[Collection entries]
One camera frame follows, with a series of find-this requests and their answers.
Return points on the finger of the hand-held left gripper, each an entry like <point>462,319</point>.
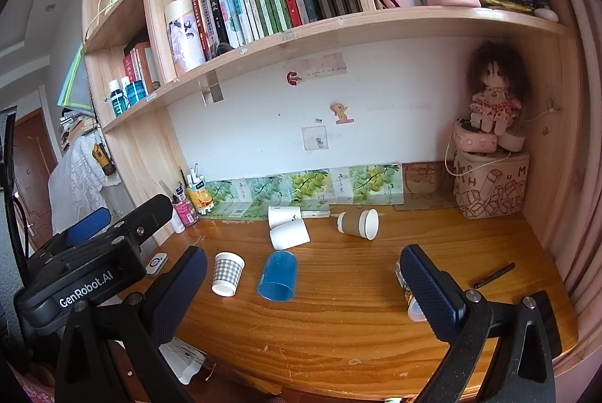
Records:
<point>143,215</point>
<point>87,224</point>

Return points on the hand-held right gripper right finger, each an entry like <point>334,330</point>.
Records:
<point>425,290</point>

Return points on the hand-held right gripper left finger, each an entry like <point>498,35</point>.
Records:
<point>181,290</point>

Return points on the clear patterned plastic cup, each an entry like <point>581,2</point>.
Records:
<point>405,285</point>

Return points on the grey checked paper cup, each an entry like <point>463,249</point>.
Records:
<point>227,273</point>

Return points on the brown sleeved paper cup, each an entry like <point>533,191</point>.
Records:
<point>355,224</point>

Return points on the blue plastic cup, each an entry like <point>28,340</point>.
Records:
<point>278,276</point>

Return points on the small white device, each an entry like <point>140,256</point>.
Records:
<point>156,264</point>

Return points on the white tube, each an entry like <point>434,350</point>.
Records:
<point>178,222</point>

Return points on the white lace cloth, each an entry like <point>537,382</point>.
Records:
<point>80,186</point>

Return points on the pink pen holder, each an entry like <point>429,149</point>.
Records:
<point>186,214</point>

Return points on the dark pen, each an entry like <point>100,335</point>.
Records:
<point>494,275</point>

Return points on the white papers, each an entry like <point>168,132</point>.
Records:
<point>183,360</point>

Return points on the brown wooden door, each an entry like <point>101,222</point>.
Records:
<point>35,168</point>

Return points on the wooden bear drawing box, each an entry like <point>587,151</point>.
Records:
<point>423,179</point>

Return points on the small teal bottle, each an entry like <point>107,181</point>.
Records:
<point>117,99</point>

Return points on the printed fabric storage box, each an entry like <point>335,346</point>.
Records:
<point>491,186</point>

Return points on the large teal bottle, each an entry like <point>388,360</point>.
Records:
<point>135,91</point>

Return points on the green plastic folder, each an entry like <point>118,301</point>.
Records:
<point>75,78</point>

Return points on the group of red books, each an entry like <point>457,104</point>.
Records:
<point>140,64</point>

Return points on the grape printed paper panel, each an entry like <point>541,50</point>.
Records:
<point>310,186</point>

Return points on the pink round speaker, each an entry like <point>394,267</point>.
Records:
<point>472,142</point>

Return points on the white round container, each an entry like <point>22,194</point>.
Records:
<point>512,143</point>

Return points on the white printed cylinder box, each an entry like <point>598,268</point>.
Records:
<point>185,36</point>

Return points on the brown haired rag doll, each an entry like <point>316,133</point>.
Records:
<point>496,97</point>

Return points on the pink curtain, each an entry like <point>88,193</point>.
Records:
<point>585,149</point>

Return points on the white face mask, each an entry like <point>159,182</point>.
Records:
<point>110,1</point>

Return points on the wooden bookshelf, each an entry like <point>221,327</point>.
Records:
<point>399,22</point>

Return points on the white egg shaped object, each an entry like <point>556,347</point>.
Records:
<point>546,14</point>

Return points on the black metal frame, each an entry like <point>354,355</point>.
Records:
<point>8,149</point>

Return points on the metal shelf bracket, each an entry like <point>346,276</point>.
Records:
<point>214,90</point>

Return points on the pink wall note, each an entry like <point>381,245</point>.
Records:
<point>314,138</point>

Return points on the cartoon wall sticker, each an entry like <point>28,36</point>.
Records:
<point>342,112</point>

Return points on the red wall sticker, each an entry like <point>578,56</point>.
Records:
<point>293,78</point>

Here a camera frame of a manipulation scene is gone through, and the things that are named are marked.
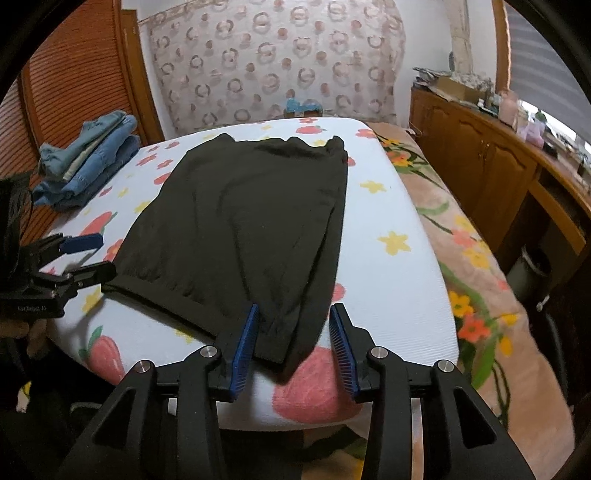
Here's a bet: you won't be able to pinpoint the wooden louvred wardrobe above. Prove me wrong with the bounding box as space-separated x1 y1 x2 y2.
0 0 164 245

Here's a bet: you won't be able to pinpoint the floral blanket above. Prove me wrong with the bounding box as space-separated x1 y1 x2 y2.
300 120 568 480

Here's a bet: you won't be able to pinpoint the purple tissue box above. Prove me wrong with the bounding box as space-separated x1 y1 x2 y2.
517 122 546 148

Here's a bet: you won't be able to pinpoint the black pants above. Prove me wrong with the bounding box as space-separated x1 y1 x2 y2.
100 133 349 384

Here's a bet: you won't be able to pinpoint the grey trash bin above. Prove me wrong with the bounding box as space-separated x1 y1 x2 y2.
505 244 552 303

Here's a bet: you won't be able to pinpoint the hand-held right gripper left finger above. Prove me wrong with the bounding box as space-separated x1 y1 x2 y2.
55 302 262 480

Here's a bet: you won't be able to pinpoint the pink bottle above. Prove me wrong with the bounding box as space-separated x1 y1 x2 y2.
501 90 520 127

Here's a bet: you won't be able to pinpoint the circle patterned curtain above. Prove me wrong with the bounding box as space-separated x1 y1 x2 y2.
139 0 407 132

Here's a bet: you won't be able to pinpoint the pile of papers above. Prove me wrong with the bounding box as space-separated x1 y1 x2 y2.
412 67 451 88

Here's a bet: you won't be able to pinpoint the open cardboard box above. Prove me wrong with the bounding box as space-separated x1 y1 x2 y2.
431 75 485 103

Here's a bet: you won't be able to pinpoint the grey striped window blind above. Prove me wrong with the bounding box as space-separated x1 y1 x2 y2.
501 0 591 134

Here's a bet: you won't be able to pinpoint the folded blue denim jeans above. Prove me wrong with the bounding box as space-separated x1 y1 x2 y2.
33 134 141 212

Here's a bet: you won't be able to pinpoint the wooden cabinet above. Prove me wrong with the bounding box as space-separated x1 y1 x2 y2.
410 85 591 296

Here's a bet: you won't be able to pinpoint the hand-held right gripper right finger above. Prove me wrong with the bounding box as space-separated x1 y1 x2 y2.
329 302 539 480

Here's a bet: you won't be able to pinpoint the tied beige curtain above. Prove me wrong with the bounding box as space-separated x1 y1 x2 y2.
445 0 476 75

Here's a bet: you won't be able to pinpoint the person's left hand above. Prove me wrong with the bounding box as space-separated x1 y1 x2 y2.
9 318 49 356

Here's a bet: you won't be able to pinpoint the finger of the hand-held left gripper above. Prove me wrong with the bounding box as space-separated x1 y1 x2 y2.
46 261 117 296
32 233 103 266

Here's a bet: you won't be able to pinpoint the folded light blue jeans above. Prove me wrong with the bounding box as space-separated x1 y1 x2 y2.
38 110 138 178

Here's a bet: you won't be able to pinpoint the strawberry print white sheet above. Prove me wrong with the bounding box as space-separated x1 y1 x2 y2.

▸ What you should do: Word for word, restate the lines above from the line containing "Return points on the wooden bookshelf, each" through the line containing "<point>8,149</point>", with both included and nothing else.

▸ Reply to the exercise:
Return points on the wooden bookshelf, each an entry like <point>221,327</point>.
Records:
<point>399,22</point>

Return points on the white egg shaped object, each an entry like <point>556,347</point>.
Records:
<point>546,14</point>

Return points on the black metal frame, each an entry like <point>354,355</point>.
Records:
<point>8,149</point>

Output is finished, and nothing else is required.